Dedicator of cytokinesis protein 10 (Dock10), also known as Zizimin3, is a large (~240 kDa) protein involved in intracellular signalling networks that in humans is encoded by the DOCK10 gene. It is a member of the DOCK-D subfamily of the DOCK family of guanine nucleotide exchange factors, which function as activators of small G proteins.

Discovery
Dock10 was identified via bioinformatic approaches as one of a family of evolutionarily conserved proteins (the DOCK family) that share significant sequence homology. Dock10 is expressed in peripheral blood leukocytes as well as in the brain, spleen, lung and thymus.

Structure and function
Dock10 shares the same domain arrangement as other members of the DOCK-D/Zizimin subfamily as well as a high level of sequence similarity.
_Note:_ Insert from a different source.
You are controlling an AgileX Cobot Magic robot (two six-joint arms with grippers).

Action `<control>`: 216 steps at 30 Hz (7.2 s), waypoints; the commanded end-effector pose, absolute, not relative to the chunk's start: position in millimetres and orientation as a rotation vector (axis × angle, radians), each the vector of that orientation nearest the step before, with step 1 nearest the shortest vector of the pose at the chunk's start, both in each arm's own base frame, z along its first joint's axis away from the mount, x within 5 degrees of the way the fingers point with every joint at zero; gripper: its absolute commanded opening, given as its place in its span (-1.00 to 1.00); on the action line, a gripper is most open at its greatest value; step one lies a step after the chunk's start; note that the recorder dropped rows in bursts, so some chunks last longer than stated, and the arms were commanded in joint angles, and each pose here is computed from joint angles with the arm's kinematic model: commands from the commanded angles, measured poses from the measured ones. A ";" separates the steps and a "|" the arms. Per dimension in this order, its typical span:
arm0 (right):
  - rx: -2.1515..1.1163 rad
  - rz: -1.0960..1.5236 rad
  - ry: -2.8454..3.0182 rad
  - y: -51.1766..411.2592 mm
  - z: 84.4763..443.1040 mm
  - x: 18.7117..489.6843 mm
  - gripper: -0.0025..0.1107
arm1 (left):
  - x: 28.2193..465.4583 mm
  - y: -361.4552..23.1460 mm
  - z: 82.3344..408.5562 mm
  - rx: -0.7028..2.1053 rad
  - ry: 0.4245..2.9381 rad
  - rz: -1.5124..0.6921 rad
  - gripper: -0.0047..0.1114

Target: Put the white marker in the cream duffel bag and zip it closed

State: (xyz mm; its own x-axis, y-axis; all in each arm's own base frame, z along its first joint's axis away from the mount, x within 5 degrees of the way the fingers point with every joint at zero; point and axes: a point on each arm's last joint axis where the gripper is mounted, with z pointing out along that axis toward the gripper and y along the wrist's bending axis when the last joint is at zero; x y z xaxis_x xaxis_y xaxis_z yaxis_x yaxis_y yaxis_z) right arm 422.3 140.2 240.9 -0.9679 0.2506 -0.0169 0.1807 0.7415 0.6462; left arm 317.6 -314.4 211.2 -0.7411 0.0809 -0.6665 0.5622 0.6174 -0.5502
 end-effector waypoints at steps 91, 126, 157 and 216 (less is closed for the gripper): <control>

It contains a DHR2 domain that is involved in G protein binding and a DHR1 domain, which, in some DOCK family proteins, interacts with membrane phospholipids. Like other DOCK-D subfamily proteins Dock10 contains an N-terminal PH domain, which, in Dock9/Zizimin1, mediates recruitment to the plasma membrane. The DHR2 domain of Dock10 appears to bind to the small G proteins Cdc42, TC10 and TCL although these interactions are of low affinity.  The physiological role of Dock10 is poorly characterised, however a study in lymphocytes has shown that Dock10 expression is upregulated in B-lymphocytes and Chronic Lymphocytic Leukemia (CLL) cells in response to the cytokine IL-4. This suggests that Dock10 may have a role in B-cell activation and proliferation. Another study identified Dock10 as a protein that was overexpressed in some aggressive papillary thyroid carcinomas.